═══ Supplied material
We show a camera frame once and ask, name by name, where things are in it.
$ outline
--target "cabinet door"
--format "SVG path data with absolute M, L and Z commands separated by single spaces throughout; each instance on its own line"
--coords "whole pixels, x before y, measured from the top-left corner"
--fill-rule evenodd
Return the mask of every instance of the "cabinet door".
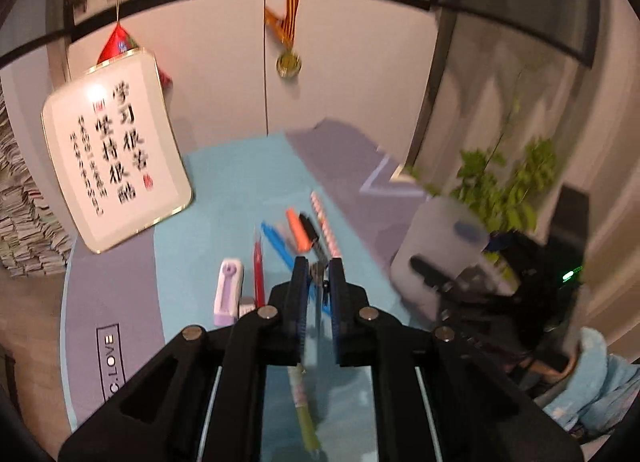
M 278 16 L 286 12 L 286 0 L 266 5 Z M 269 132 L 337 119 L 404 161 L 437 33 L 433 13 L 386 0 L 300 0 L 297 79 L 280 78 L 275 63 L 282 45 L 270 34 L 266 38 Z
M 266 134 L 264 0 L 183 0 L 122 20 L 174 80 L 166 104 L 178 147 Z M 68 49 L 73 78 L 95 65 L 113 25 Z

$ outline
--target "stack of papers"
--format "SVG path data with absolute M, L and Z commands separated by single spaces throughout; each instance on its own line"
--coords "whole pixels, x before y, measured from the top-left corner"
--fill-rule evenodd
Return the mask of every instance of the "stack of papers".
M 0 262 L 11 276 L 57 274 L 71 245 L 24 163 L 0 87 Z

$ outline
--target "green light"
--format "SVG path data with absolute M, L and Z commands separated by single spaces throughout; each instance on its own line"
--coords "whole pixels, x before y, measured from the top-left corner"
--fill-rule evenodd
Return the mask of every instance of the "green light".
M 572 277 L 574 277 L 576 274 L 578 274 L 580 271 L 582 270 L 582 266 L 580 265 L 580 267 L 576 267 L 574 268 L 574 270 L 570 270 L 568 273 L 566 273 L 563 277 L 562 277 L 562 282 L 568 282 L 570 279 L 572 279 Z

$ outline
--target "red pen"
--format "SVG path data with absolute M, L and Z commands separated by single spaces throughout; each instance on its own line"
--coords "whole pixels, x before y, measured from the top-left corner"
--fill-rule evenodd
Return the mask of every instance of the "red pen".
M 255 232 L 254 243 L 254 297 L 255 307 L 264 307 L 264 273 L 262 272 L 262 239 Z

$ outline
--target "orange marker cap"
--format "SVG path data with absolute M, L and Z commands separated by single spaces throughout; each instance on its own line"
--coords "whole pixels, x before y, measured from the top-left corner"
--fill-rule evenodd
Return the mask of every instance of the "orange marker cap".
M 311 250 L 311 240 L 306 236 L 298 213 L 291 207 L 287 209 L 287 220 L 289 221 L 289 228 L 293 233 L 293 237 L 296 239 L 298 252 L 309 252 Z
══════
_Work instructions:_ In your copy of the data above, leave out the pictures and repeat everything else exactly.

_Task output:_
We show a camera frame once and ask, name by name, where things are in it.
$ outline
--target "cabinet door"
--format "SVG path data with absolute M, L and Z commands separated by single spaces throughout; each instance on its own line"
--coords "whole pixels, x before y, measured from the top-left corner"
--fill-rule evenodd
Return the mask of every instance of the "cabinet door".
M 278 16 L 286 12 L 286 0 L 266 5 Z M 269 132 L 337 119 L 404 161 L 437 33 L 433 13 L 386 0 L 300 0 L 297 79 L 280 78 L 275 63 L 282 45 L 270 34 L 266 38 Z
M 266 134 L 264 0 L 183 0 L 122 20 L 174 80 L 166 104 L 178 147 Z M 68 49 L 73 78 L 95 65 L 113 25 Z

$ outline
--target "stack of papers"
--format "SVG path data with absolute M, L and Z commands separated by single spaces throughout; each instance on its own line"
--coords "whole pixels, x before y, measured from the top-left corner"
--fill-rule evenodd
Return the mask of every instance of the "stack of papers".
M 0 262 L 11 276 L 57 274 L 71 245 L 24 163 L 0 87 Z

$ outline
--target "green light"
--format "SVG path data with absolute M, L and Z commands separated by single spaces throughout; each instance on its own line"
--coords "whole pixels, x before y, measured from the top-left corner"
--fill-rule evenodd
Return the mask of every instance of the "green light".
M 572 277 L 574 277 L 576 274 L 578 274 L 580 271 L 582 270 L 582 266 L 580 265 L 580 267 L 576 267 L 574 268 L 574 270 L 570 270 L 568 273 L 566 273 L 563 277 L 562 277 L 562 282 L 568 282 L 570 279 L 572 279 Z

$ outline
--target "red pen"
--format "SVG path data with absolute M, L and Z commands separated by single spaces throughout; each instance on its own line"
--coords "whole pixels, x before y, measured from the top-left corner"
--fill-rule evenodd
Return the mask of every instance of the "red pen".
M 255 232 L 254 243 L 254 297 L 255 307 L 264 307 L 264 273 L 262 272 L 262 239 Z

$ outline
--target "orange marker cap"
--format "SVG path data with absolute M, L and Z commands separated by single spaces throughout; each instance on its own line"
--coords "whole pixels, x before y, measured from the top-left corner"
--fill-rule evenodd
Return the mask of every instance of the "orange marker cap".
M 311 250 L 311 240 L 306 236 L 298 213 L 291 207 L 287 209 L 287 220 L 289 221 L 289 228 L 293 233 L 293 237 L 296 239 L 298 252 L 309 252 Z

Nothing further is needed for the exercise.